▸ **Provided data**
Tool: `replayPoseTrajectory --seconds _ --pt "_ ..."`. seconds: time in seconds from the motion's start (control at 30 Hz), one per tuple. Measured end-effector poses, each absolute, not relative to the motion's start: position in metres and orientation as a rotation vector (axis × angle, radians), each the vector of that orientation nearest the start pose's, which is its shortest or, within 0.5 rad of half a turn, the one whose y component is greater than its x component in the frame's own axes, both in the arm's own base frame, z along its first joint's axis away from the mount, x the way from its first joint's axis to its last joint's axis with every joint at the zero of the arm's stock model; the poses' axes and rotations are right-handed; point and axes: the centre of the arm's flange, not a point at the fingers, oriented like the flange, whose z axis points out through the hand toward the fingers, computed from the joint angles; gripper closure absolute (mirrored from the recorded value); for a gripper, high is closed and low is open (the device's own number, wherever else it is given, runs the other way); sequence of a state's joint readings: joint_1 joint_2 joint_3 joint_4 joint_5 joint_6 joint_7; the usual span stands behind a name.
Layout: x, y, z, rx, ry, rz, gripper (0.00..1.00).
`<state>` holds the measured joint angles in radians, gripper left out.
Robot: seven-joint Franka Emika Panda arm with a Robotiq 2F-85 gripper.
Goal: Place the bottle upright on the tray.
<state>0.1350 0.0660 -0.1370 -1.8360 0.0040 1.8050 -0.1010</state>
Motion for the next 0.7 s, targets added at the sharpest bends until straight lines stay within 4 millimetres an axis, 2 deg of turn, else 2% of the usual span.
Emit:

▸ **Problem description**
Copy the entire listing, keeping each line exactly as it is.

▸ **Exercise result**
Tool: `replayPoseTrajectory --seconds _ --pt "_ ..."`. seconds: time in seconds from the motion's start (control at 30 Hz), one per tuple. Measured end-effector poses, each absolute, not relative to the motion's start: position in metres and orientation as a rotation vector (axis × angle, radians), each the vector of that orientation nearest the start pose's, which is its shortest or, within 0.5 rad of half a turn, the one whose y component is greater than its x component in the frame's own axes, both in the arm's own base frame, z along its first joint's axis away from the mount, x the way from its first joint's axis to its last joint's axis with every joint at the zero of the arm's stock model; the poses' axes and rotations are right-handed; point and axes: the centre of the arm's flange, not a point at the fingers, oriented like the flange, whose z axis points out through the hand toward the fingers, computed from the joint angles; gripper closure absolute (mirrored from the recorded value); for a gripper, high is closed and low is open (the device's own number, wherever else it is given, runs the other way); sequence of a state's joint readings: joint_1 joint_2 joint_3 joint_4 joint_5 joint_6 joint_7; the usual span stands behind a name.
Layout: x, y, z, rx, ry, rz, gripper (0.00..1.00).
`<state>` holds the measured joint angles in radians, gripper left out.
Robot: seven-joint Franka Emika Panda arm with a Robotiq 2F-85 gripper.
Goal: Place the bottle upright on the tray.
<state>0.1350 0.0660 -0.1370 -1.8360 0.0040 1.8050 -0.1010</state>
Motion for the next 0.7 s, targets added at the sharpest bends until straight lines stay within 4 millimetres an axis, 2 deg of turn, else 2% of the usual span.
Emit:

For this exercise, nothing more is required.